··· LISTED RECORDS

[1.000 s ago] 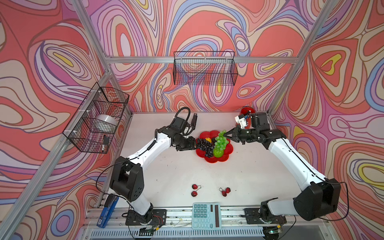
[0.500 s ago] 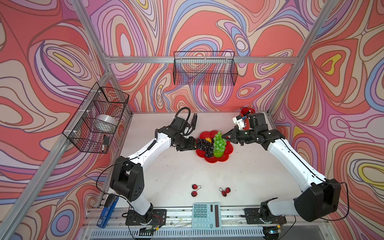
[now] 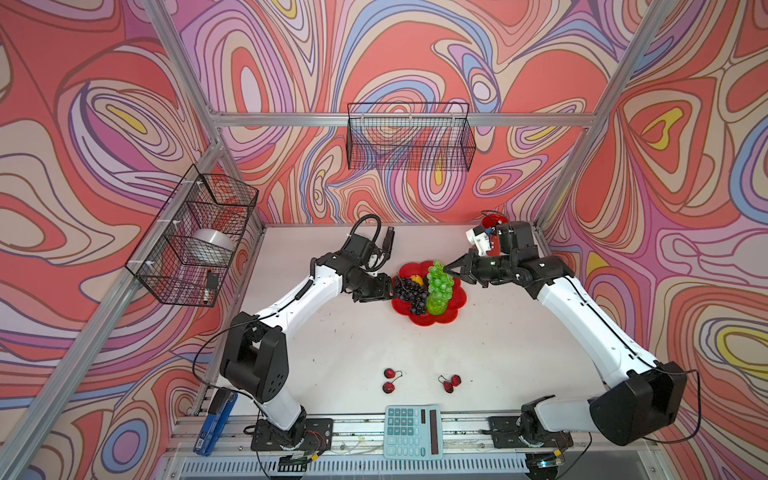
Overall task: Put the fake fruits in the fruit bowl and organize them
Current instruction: 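Lower the green grapes into the bowl beside the green bumpy fruit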
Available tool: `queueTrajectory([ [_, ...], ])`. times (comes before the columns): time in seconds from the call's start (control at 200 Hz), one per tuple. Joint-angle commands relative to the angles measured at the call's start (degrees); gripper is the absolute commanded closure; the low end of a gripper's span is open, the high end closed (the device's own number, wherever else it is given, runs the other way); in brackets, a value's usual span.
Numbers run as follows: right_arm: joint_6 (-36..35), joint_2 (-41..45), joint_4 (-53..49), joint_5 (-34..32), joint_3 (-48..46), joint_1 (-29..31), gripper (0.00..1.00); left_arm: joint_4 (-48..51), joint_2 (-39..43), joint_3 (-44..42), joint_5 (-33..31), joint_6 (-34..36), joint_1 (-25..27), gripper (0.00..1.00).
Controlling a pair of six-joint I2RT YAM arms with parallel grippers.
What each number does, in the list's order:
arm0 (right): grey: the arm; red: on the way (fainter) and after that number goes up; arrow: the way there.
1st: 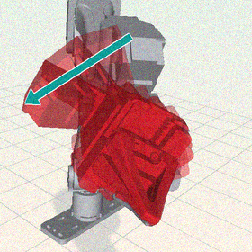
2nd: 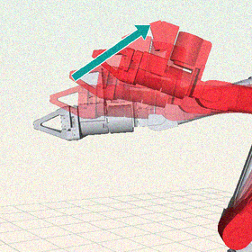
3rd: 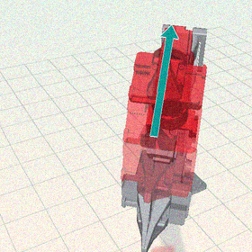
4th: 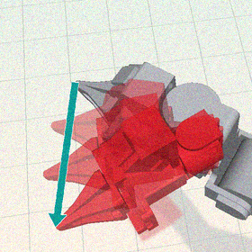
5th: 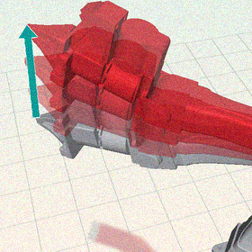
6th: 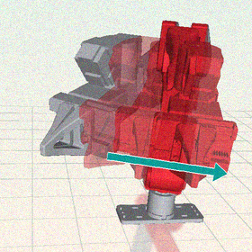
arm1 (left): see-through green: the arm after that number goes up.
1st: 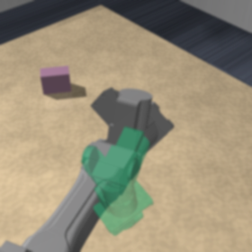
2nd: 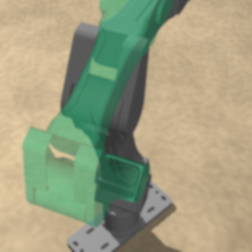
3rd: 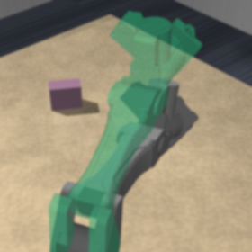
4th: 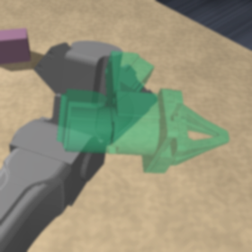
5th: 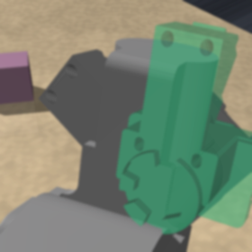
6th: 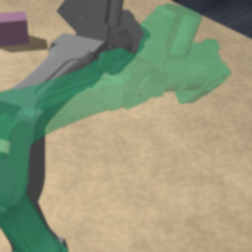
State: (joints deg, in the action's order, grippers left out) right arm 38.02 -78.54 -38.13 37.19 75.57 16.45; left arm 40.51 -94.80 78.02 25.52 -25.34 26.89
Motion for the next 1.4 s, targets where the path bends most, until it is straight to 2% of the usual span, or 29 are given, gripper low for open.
queueTrajectory([
  [0.0,0.02,1.48,1.94,-0.07,-0.29,0.25,1.00,0.45,-0.56,0.90,0.43,-0.50,-0.26,0.44],
  [0.406,0.04,1.38,1.30,-0.48,0.28,2.27,1.00,-0.06,-0.82,0.67,0.80,-0.58,-0.27,0.44],
  [0.846,2.31,-1.69,11.42,3.48,-10.03,2.27,1.00,-0.09,-0.25,-0.06,0.76,-0.26,-0.32,0.44],
  [1.132,-4.11,-2.34,4.94,-2.83,-10.30,0.53,1.00,0.30,-0.42,0.02,0.15,-0.06,-0.29,0.44],
  [1.397,-9.39,-1.29,0.54,-7.88,-11.41,-4.55,1.00,0.35,-1.04,0.29,0.33,-0.17,-0.27,0.44],
])
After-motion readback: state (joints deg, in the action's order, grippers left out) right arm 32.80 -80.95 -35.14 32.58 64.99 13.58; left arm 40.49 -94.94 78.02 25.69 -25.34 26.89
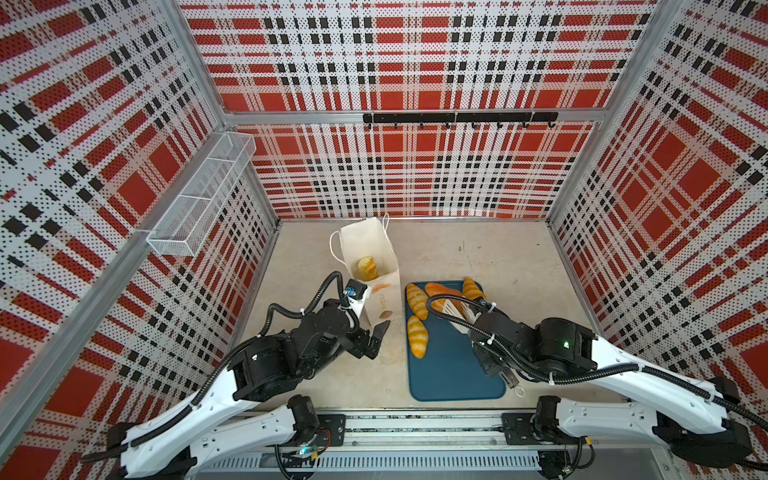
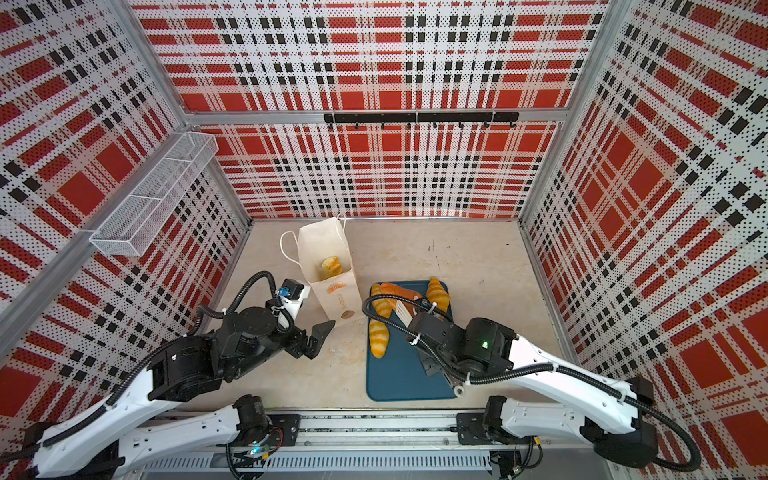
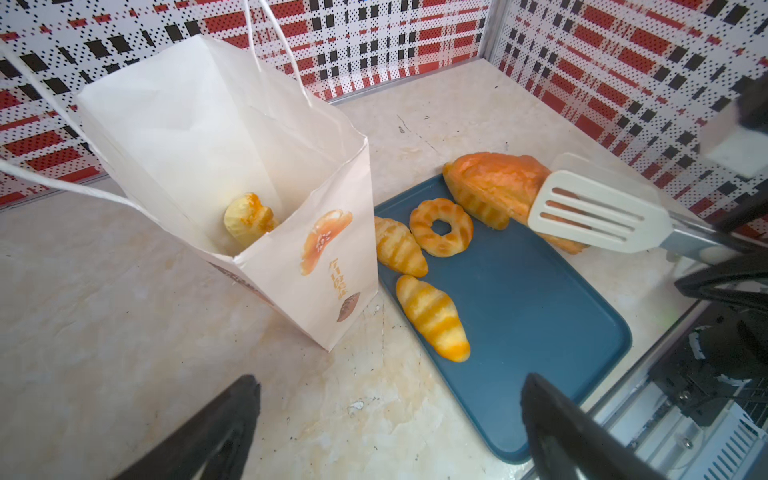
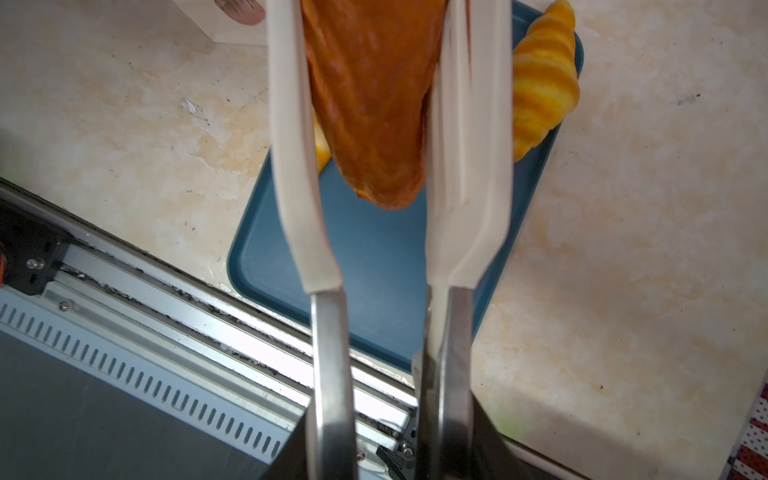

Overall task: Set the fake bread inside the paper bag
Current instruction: 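Squeeze the tongs on the triangular bread and lift it with the right gripper, then carry the triangular bread over the paper bag with the right gripper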

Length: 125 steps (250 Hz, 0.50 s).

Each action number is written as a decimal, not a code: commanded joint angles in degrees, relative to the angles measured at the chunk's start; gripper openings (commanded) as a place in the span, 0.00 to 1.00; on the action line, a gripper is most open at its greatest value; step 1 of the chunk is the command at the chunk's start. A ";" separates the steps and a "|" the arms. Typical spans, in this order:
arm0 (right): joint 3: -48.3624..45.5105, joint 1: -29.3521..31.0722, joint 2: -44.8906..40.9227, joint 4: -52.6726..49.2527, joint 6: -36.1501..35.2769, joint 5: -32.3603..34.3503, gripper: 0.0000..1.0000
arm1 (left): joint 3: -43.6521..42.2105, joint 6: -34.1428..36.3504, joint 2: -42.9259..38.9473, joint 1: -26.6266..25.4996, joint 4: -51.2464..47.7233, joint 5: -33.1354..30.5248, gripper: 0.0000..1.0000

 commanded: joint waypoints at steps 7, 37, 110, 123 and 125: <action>4.52 -1.53 -0.28 5.47 -4.77 0.13 0.40 | 3.08 3.27 0.54 4.52 -0.21 5.23 0.99; 7.88 -2.83 1.21 6.95 -8.08 -1.15 0.40 | 5.35 5.32 1.95 9.01 -0.85 8.68 1.00; 16.47 -5.72 7.23 10.19 -15.82 -5.82 0.40 | 9.37 10.19 3.52 17.97 -1.38 17.19 0.99; 18.41 -5.80 8.78 10.69 -16.88 -6.30 0.40 | 9.99 10.72 3.81 20.02 -1.66 18.43 0.99; 18.69 -5.80 8.99 10.65 -17.05 -6.44 0.40 | 10.09 10.79 3.88 20.41 -1.76 18.59 0.99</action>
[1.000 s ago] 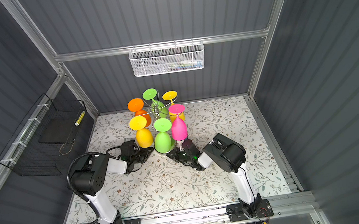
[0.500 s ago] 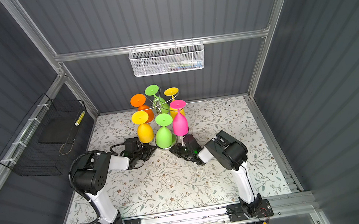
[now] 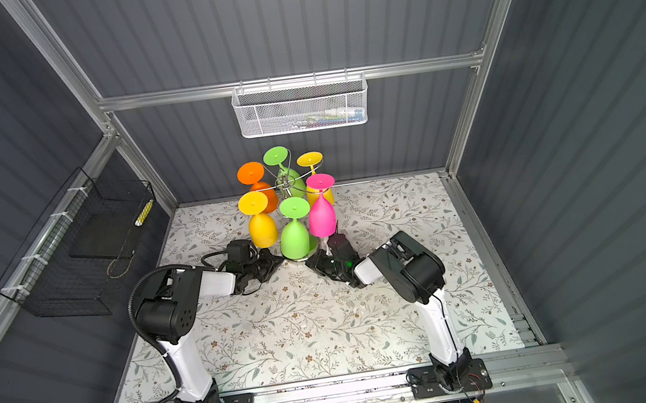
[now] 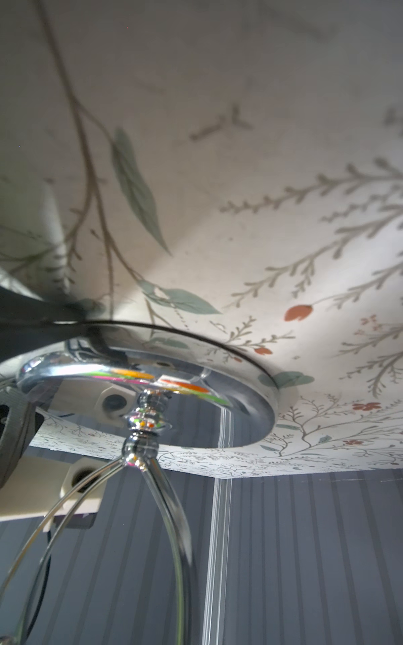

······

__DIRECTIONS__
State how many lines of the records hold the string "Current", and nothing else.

__SOLVED PROBLEM__
2